*** Raw data ***
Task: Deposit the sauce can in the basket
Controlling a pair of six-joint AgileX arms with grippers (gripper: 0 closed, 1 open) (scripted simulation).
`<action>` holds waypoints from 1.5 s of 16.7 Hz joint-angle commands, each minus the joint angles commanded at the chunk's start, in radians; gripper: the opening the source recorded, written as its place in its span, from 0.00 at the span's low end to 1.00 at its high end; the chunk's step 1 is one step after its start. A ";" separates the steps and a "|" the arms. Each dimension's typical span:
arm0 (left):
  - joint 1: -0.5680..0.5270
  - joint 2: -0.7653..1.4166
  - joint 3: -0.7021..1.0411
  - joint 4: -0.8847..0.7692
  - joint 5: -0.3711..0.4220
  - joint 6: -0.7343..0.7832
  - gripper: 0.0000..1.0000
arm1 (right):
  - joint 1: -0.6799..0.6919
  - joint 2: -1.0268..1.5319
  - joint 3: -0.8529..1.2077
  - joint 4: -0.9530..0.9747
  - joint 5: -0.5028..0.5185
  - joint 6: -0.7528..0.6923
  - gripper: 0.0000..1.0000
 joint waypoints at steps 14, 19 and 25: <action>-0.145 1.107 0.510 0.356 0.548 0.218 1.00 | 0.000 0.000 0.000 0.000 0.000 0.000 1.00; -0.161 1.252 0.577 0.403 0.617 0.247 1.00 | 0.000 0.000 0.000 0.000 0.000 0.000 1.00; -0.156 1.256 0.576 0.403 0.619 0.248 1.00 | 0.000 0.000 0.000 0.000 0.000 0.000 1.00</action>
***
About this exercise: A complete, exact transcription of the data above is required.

Response area:
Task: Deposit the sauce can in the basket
Controlling a pair of six-joint AgileX arms with grippers (gripper: 0 closed, 1 open) (scripted simulation).
`<action>` holds waypoints from 1.5 s of 16.7 Hz joint-angle commands, each minus the joint angles commanded at the chunk's start, in radians; gripper: the opening the source recorded, written as its place in its span, from 0.00 at the span's low end to 1.00 at its high end; the chunk's step 1 is one step after its start. A ";" separates the steps and a "|" the arms. Each dimension's typical span:
arm0 (left):
  - joint 1: -0.5680..0.5270
  - joint 2: -0.7653..1.4166
  - joint 3: -0.7021..1.0411
  - joint 4: -0.8847..0.7692
  - joint 5: -0.3711..0.4220
  - joint 6: -0.7343..0.7832
  - gripper: 0.0000..1.0000
arm1 (right):
  - joint 1: -0.6799..0.6919
  - joint 2: -1.0268..1.5319
  - joint 3: -0.8529..1.2077
  - joint 4: -0.9530..0.9747
  - joint 5: -0.5028..0.5185
  - joint 6: -0.7528..0.6923
  - gripper: 0.0000..1.0000
 joint waypoints at steps 14, 19 and 25: <action>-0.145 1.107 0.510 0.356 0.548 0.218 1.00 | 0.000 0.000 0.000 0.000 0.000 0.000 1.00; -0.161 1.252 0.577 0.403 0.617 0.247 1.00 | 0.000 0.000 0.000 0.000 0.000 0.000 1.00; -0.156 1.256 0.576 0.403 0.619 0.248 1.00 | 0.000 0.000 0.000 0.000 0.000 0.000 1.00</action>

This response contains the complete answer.